There it is. In a very tiny nutshell.
It’s come down to Jerry Springer type politics…as stated people seem to want to see the ‘other’ getting beat up if not physically than verbally and truth doesn’t matter only winning.
I just finished Phil Zimbardo’s “The Lucifer Effect”. He examines human cruelty from a social psychology perspective which rejects the idea that individual characteristics of personality are the strongest determinant of behavior. It is not a few rotten apples in the barrel, but the barrel itself, the situation, that leads most people to act much more badly than any of us would predict.
Based on work that began with Milgram’s Obedience to Authority studies and his own Stanford Prison Experiment, Zimbaro concludes that people react to certain systems and situations in ways that fall very short of their personal morality and self image. We can avoid these traps if we are taught to recognize them.
A good shorthand example is that of choosing to help a person in need, or to walk away. Studies have demonstrated that the larger the group of potential “helpers”, the less likely it is that the victim will be aided. If one or two people happen upon someone in need, nearly everyone will stop and help. However, if many people are gathered around or walking by, the sense of responsibility to step up and do something is diluted, and people wisely question why nobody else is doing anything: “Somebody probably already called an ambulence. Maybe he’s dangerous. What do they know that I don’t know?.” Diminished responsibility and natural wariness are a sufficiently potent combination to keep most people from aiding another. Once we are aware that these forces are at work in all people, we can decide that perhaps nobody’s helping because nobody’s helping, and take action more in keeping with our own humanitarian standards. The strength of the barrel is its invisibility.
I am hardly qualified to boil down the work of many fine social psychologists to a bumper sticker. If this sounds interesting, you may enjoy the book, but a quick take on staying human in rotten barrels encompasses two principles:
Everyone must take personal responsibility for all that we do or fail to do.
Whether you give the order or pull the trigger, you are completely responsible.
Everyone is fully, equally and uniquely human.
De-individuating people makes it too easy to hurt or abandon them.
It did NOT begin with the first Bush. It began with Jefferson. Politics has always been pretty rough-and-tumble.
However, I will grant you this: For about 20 years, the Repukeliscum were pretty quiet. The Repukeliscum minority, when they were Republicans, were pretty cooperative Eisenhower republicans, content to win their local races and without a clue as to how to achieve power. It took Gingrich and the Repukeliscum revolution to do that.
And how did he do it? By demonizing his opposition.

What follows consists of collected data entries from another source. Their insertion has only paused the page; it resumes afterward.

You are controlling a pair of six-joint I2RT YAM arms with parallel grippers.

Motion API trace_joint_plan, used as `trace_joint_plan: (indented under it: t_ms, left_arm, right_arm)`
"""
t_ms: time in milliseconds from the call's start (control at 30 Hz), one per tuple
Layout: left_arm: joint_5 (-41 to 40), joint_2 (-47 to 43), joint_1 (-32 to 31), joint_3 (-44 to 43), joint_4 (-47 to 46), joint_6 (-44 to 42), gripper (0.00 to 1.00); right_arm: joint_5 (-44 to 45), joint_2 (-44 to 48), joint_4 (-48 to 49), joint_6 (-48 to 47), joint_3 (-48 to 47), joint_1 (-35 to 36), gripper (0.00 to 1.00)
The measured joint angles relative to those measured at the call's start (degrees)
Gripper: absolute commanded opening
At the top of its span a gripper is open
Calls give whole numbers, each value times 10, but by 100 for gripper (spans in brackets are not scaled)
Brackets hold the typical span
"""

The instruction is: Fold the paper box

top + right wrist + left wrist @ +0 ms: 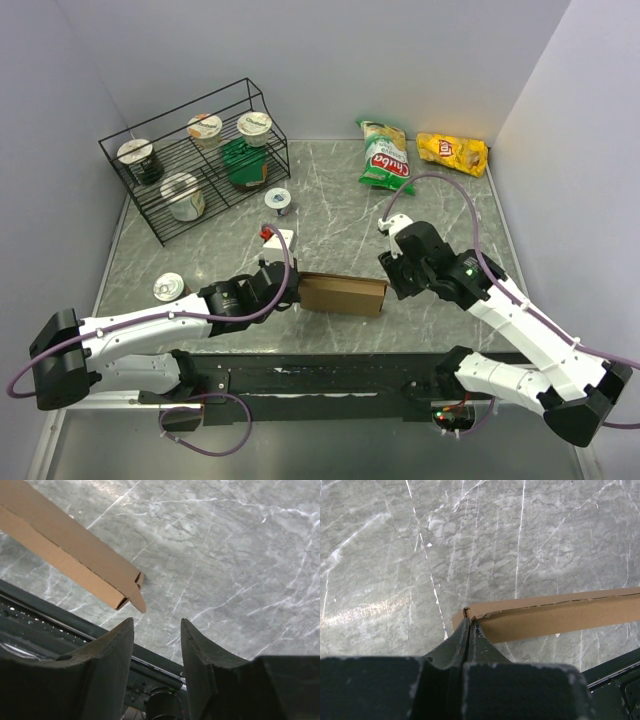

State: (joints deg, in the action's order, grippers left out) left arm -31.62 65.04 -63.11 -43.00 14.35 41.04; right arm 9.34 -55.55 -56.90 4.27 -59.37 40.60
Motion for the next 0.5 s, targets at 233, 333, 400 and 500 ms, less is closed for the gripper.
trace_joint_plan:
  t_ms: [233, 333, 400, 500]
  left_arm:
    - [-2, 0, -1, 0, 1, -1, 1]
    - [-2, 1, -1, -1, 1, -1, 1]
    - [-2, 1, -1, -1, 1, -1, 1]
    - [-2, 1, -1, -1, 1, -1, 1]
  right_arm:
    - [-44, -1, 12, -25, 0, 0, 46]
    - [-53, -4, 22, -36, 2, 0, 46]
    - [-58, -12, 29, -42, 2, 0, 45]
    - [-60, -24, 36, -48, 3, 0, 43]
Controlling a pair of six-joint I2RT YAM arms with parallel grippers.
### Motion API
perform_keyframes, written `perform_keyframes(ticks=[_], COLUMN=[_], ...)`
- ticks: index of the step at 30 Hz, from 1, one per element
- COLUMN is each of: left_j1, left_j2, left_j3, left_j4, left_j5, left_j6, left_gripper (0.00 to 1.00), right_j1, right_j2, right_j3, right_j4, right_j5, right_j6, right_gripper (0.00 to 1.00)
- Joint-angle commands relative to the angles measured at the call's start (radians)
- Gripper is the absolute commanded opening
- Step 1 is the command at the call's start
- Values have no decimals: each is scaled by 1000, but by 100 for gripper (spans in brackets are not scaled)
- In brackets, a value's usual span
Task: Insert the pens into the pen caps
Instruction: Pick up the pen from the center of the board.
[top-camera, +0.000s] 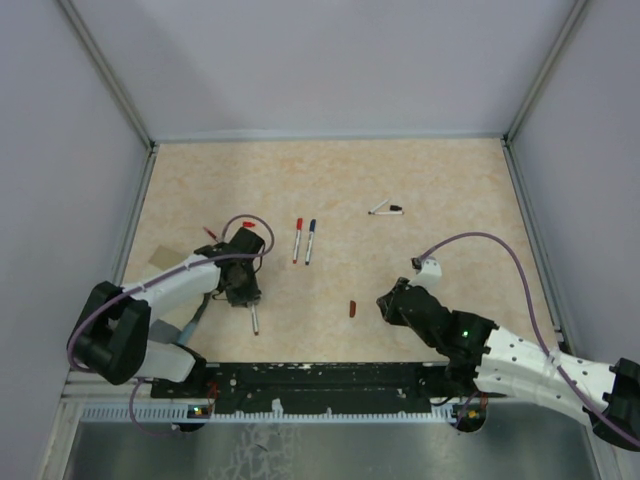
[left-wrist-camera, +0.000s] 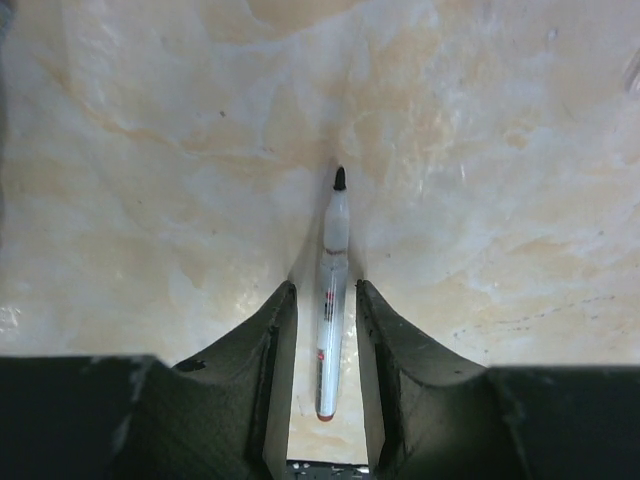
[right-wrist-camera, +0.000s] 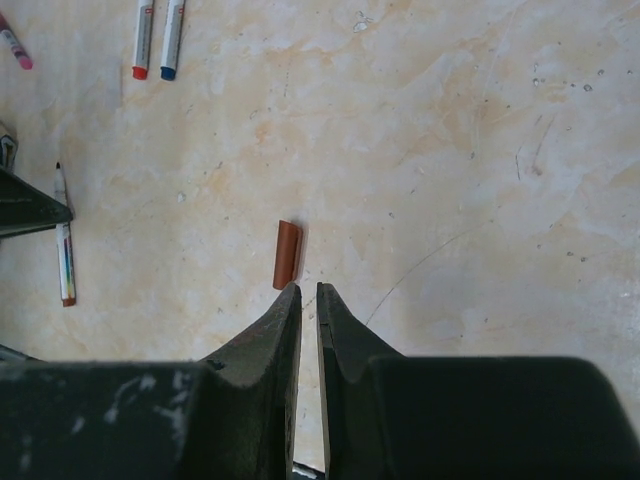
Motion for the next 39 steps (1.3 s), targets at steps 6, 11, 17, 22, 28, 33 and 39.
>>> perform_keyframes(ticks=[6,11,17,22,28,33,39], left_j1=[-153,-174,-174,-199,-274,-332,-397], left_j2=[16,35,50,-3,-149,-195,-167], left_j3=[-42,-60,-37,10,69,101,134], left_j4=[-112,-93,-52,-16,114,222,322], left_j5=[-69,-83,-85,-57,50,103,81], left_j6=[-147,-160,-102,-41,-16,-78,-148], left_gripper=[34,22,8,7,7,8,8], right_j1=[7,7,7,7,7,7,21], right_j2=[-2,-1,0,3,62,115,163], right_j3=[-2,1,11,16,31,42,-25], right_j4=[58,58,46,90,270,396,590], right_j5=[8,6,8,-22,-167,-244,-312], right_j6=[12,11,8,-49,-155,-166,-51], right_gripper=[12,12,12,15,30,36,45])
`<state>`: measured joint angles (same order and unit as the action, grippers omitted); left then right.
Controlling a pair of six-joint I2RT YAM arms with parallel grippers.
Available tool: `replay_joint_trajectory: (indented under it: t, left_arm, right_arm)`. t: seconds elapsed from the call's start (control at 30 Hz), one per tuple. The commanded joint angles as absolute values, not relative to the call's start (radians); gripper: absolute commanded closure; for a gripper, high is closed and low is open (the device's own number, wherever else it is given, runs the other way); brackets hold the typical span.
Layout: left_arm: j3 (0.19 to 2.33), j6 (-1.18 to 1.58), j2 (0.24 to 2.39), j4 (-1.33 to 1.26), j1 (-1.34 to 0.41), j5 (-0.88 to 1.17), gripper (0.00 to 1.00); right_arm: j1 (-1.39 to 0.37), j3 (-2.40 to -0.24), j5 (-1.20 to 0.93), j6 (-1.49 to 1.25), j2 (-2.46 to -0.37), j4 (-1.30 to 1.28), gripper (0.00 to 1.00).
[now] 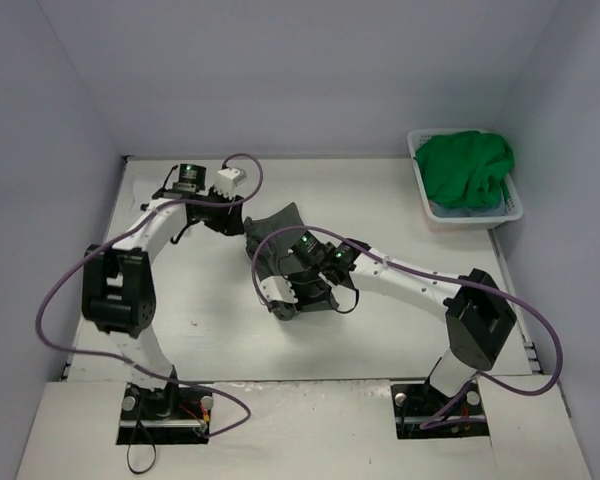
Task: Fold and stack the t-shirts
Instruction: Grab one side of the 2/3 rectangular tshirt with right arm, then fold the long partially folded tshirt into a neat square
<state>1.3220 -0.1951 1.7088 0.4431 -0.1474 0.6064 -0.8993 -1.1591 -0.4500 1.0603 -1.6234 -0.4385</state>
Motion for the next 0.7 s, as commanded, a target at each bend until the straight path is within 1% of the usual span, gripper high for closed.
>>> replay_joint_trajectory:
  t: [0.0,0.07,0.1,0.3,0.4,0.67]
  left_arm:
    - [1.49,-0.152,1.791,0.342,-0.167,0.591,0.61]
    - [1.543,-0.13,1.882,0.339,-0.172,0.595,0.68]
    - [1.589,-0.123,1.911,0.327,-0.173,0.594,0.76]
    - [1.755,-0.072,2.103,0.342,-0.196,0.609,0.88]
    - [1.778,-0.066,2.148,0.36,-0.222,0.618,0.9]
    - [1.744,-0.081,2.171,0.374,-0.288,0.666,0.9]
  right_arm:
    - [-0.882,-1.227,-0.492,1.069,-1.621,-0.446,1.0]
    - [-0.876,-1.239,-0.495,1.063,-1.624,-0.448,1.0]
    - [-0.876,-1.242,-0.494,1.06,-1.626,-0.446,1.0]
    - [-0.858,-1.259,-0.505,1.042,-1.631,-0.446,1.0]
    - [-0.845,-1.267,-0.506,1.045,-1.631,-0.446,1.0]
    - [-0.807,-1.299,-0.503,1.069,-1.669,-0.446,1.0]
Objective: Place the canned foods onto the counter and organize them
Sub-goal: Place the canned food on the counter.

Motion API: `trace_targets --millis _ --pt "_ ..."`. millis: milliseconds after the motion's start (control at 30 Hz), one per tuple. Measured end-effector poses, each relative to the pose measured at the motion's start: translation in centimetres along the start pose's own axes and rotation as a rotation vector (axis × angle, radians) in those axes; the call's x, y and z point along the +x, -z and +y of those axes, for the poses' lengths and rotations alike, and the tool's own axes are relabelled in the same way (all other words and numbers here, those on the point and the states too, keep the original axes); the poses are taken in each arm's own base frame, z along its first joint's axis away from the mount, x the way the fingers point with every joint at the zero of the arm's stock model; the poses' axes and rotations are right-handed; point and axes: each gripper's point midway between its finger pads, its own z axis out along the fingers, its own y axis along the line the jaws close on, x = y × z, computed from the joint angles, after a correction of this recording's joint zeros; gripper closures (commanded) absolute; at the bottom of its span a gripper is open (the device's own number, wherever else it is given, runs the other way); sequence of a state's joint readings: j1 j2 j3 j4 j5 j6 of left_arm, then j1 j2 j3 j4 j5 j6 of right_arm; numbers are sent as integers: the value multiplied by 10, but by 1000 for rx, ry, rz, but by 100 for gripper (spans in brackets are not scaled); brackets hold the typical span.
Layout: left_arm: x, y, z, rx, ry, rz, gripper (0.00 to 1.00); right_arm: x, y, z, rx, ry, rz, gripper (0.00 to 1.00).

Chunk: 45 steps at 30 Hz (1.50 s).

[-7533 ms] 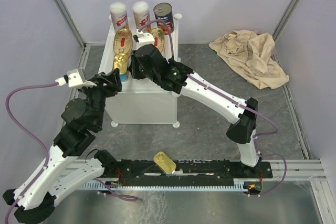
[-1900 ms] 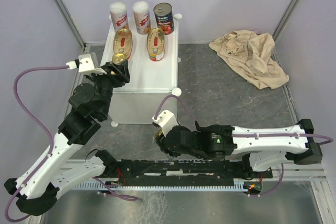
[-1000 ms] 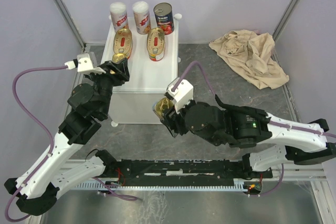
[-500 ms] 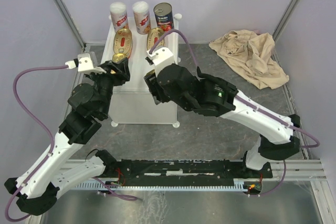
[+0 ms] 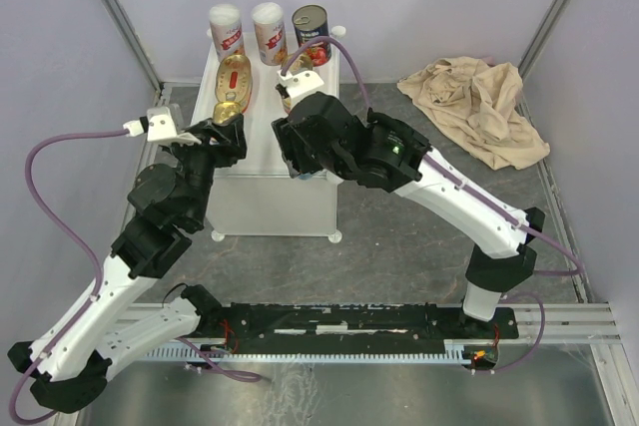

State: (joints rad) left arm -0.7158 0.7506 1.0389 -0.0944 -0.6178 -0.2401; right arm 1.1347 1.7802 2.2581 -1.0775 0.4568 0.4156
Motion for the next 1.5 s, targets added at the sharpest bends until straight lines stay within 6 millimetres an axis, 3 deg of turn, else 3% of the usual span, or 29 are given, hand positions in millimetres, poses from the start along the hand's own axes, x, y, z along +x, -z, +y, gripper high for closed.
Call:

That’s what the Democrats need to do. We need to get rid of this namby-pamby instinct to refuse to go for the jugular. We should call this Bush’s war. We should call them stupid, corrupt and the enemies of America at every possible opportunity.
Yes, but in doing that and replicating their tactics, do you really win? I mean how do you when a nuclear or scorched earth war? And do you really want to win? At what cost victory and what will be left of the prize?